* GIVEN ENTRIES:
···

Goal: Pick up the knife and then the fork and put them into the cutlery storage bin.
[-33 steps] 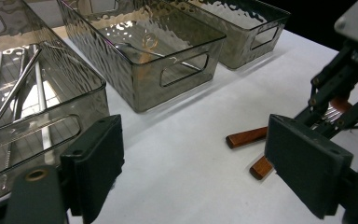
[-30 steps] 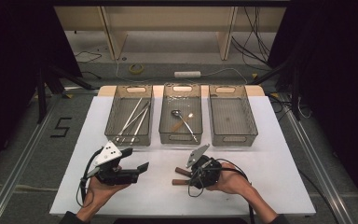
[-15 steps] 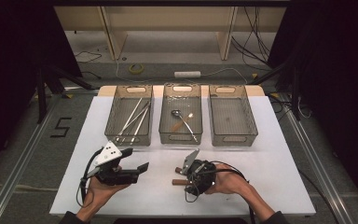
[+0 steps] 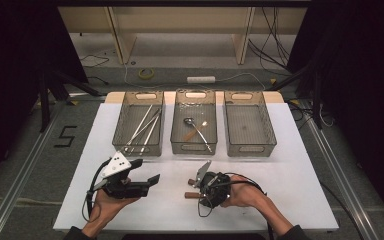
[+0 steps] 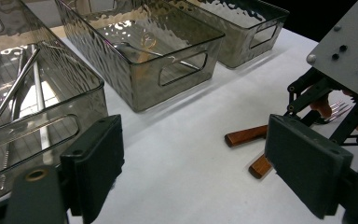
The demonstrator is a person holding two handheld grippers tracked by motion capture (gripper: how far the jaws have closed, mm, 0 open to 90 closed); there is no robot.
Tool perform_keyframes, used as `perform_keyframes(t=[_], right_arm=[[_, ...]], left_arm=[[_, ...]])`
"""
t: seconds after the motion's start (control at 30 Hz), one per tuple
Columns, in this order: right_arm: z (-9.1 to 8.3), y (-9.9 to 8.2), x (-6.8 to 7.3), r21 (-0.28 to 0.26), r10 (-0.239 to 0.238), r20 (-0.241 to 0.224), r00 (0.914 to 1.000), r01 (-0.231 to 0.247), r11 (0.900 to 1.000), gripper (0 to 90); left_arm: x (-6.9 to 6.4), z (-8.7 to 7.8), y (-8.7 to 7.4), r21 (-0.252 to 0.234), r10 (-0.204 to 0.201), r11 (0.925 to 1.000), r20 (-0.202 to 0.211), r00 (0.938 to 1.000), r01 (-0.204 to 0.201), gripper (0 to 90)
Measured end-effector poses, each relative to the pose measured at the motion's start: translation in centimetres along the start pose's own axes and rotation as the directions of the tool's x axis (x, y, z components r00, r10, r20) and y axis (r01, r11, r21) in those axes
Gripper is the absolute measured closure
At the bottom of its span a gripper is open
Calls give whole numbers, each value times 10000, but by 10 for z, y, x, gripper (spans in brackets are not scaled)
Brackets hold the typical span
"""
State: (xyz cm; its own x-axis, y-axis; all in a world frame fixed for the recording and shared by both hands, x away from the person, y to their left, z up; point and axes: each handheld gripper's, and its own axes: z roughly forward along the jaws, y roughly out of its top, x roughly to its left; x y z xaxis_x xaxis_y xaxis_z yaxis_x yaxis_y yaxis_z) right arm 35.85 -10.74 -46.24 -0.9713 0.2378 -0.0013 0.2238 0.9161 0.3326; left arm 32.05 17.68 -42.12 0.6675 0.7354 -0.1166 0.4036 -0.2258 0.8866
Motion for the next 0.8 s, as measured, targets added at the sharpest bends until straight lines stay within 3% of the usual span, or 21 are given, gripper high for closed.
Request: perform_keyframes(t=[0.1,0.47,0.8], right_arm=[[-1,0,-2,72,112,-47,9999,-112,9999,635],[-1,-1,-4,150,-293,41,9996,292,9995,719],[-2,1,-2,283,-1012,-16,9949,1012,9945,764]], left_arm=[[0,0,0,-3,-10,10000,-1,10000,10,191],[0,0,0,7,19,10000,0,10000,-19,191],[0,0,0,6,17,10000,-9,10000,-17,191]])
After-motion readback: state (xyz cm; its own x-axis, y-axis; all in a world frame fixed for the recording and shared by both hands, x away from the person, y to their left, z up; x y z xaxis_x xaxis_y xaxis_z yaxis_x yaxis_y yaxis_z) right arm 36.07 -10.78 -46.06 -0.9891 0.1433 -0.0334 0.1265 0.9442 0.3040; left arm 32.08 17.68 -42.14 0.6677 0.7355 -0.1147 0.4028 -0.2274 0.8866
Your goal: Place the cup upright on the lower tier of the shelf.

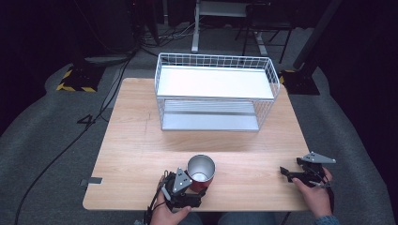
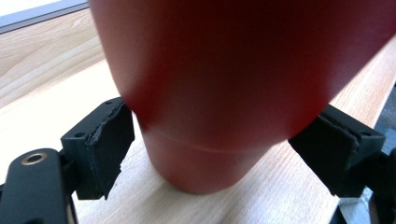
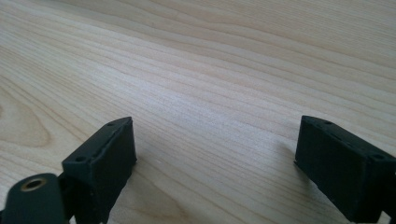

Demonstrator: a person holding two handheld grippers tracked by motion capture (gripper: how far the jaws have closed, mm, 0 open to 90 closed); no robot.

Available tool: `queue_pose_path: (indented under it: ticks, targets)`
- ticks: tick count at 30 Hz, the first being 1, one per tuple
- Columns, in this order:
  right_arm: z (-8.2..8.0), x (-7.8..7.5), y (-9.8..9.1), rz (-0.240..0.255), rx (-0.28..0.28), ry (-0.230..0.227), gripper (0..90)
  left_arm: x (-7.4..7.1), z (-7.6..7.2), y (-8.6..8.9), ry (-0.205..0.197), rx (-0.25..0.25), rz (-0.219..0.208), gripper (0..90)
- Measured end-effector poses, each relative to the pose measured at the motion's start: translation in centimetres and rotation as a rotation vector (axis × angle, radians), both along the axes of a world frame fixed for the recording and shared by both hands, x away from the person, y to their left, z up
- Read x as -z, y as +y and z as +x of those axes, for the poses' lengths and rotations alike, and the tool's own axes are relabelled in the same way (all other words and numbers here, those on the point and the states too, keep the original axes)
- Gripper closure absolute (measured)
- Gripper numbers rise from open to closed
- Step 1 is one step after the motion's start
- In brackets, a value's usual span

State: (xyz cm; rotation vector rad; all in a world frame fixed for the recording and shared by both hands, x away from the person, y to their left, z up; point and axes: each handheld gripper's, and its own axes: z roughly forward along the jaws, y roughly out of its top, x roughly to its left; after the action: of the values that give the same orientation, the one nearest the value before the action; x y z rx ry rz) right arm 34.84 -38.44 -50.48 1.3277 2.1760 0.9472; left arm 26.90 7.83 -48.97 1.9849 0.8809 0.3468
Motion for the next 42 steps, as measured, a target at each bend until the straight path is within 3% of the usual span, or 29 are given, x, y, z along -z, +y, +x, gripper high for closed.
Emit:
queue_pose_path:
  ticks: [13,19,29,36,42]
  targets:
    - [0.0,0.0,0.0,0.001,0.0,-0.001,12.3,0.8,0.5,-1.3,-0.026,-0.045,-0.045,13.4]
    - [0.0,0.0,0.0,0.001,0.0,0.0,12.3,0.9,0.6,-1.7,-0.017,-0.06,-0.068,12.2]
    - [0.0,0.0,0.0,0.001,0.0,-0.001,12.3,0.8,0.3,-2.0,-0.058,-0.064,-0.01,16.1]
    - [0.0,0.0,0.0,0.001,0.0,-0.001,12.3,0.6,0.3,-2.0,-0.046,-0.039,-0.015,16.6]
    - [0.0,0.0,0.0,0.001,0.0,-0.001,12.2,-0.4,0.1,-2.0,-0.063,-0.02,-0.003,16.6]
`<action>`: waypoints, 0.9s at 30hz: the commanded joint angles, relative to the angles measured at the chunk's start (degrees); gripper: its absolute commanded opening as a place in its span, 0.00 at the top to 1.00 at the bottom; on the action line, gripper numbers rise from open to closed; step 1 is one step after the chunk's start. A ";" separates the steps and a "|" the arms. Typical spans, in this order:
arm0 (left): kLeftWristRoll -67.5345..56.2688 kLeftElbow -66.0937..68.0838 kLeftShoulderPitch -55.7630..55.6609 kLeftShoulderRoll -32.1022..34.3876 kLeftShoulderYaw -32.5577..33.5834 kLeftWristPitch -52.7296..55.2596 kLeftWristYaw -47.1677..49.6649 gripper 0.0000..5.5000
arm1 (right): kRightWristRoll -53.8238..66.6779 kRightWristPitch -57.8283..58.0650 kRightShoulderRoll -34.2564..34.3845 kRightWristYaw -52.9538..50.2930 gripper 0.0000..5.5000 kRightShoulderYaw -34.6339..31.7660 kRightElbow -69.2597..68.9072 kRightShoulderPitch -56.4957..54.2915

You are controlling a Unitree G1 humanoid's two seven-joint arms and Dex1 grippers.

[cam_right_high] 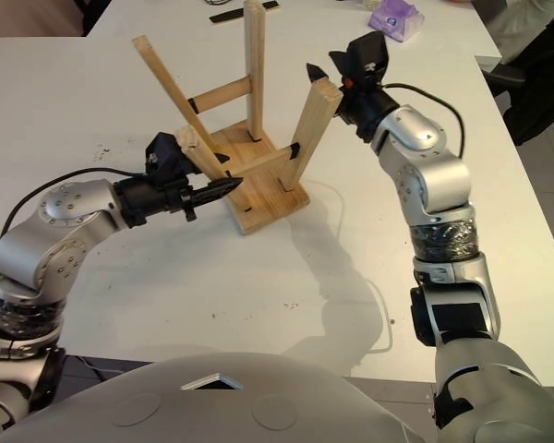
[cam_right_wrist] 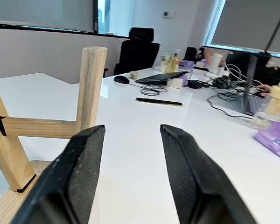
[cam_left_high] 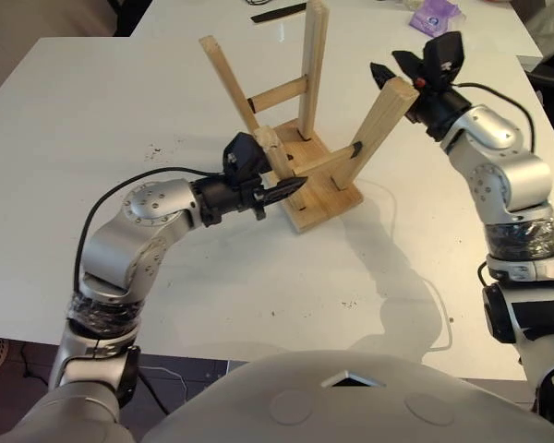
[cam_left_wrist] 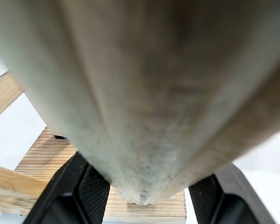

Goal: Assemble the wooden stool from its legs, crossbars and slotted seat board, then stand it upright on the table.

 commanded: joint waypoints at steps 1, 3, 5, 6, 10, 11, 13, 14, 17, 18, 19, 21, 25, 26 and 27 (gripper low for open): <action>-1.15 7.01 -0.94 -8.39 -11.47 9.56 2.54 0.62 | 9.47 7.59 6.64 9.67 0.61 10.13 -17.49 -2.28; -2.10 4.69 1.95 -6.51 -9.53 10.43 2.06 0.62 | 4.87 6.03 4.97 8.69 0.61 7.44 -12.08 -1.62; -3.64 2.51 3.99 -4.50 -6.79 11.36 1.45 0.62 | -2.51 1.49 2.20 7.11 0.61 5.02 -2.48 -1.62; -4.71 1.11 4.96 -3.43 -5.02 11.94 1.26 0.62 | -6.11 -1.36 0.76 6.44 0.61 4.10 2.65 -1.71; -7.07 -1.06 6.21 0.89 0.00 12.84 -1.35 0.62 | -14.36 -8.44 -2.60 4.07 0.61 1.03 14.47 0.71; -7.33 -0.97 6.05 1.73 0.56 12.92 -1.85 0.61 | -14.96 -9.24 -2.49 4.34 0.61 0.72 14.76 1.68; -7.74 -0.47 5.45 2.94 1.14 12.90 -2.26 0.61 | -14.85 -9.74 -1.20 5.24 0.61 0.12 12.95 3.54; -7.63 -0.29 5.26 3.37 1.22 12.74 -2.23 0.61 | -14.96 -10.20 -0.68 5.40 0.61 -0.13 12.32 4.02; -6.01 0.45 5.47 5.04 0.63 11.20 -2.39 0.61 | -16.08 -10.94 -1.07 4.62 0.61 -2.51 12.23 4.50; -5.42 0.58 6.04 5.75 0.50 10.53 -2.65 0.61 | -16.99 -11.33 -2.20 4.04 0.61 -3.69 12.72 4.56; -5.08 0.56 6.65 6.41 0.51 10.04 -2.96 0.61 | -17.86 -11.62 -3.39 3.49 0.61 -4.73 13.04 4.60; -3.76 0.65 8.27 8.40 0.50 8.37 -3.66 0.61 | -19.44 -12.14 -5.54 3.05 0.61 -6.84 12.43 4.56; -1.29 2.57 11.64 11.16 1.47 4.53 -4.86 0.61 | -18.48 -10.05 -5.70 3.82 0.61 -9.41 9.31 4.09; -0.81 3.24 12.00 11.57 1.53 3.67 -5.05 0.61 | -18.39 -9.56 -5.55 3.95 0.61 -9.72 8.67 4.30; -0.55 3.75 12.13 11.78 1.48 3.05 -5.13 0.61 | -18.35 -9.05 -5.55 4.30 0.61 -9.85 8.17 4.74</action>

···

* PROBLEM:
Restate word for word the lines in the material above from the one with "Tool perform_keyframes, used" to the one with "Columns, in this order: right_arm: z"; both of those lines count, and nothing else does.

* SOLUTION:
Tool perform_keyframes, used as `perform_keyframes(t=[_], right_arm=[[_, ...]], left_arm=[[_, ...]])`
"""
t: seconds after the motion's start (control at 30 Hz), one per tuple
Columns, in this order: right_arm: z (-9.1 to 8.3), y (-9.9 to 8.2), x (-6.8 to 7.3), r21 (-0.28 to 0.26), r10 (-0.239 to 0.238), r20 (-0.241 to 0.224), r00 (0.914 to 1.000), r01 (-0.231 to 0.247), r11 (0.900 to 1.000), gripper (0 to 90); left_arm: x (-6.9 to 6.4), z (-8.7 to 7.8), y (-8.7 to 7.4), r21 (-0.252 to 0.234), r10 (-0.204 to 0.201), r11 (0.925 to 1.000), r20 (-0.202 to 0.211), r00 (0.938 to 1.000), r01 (-0.204 to 0.201), gripper (0 to 90)

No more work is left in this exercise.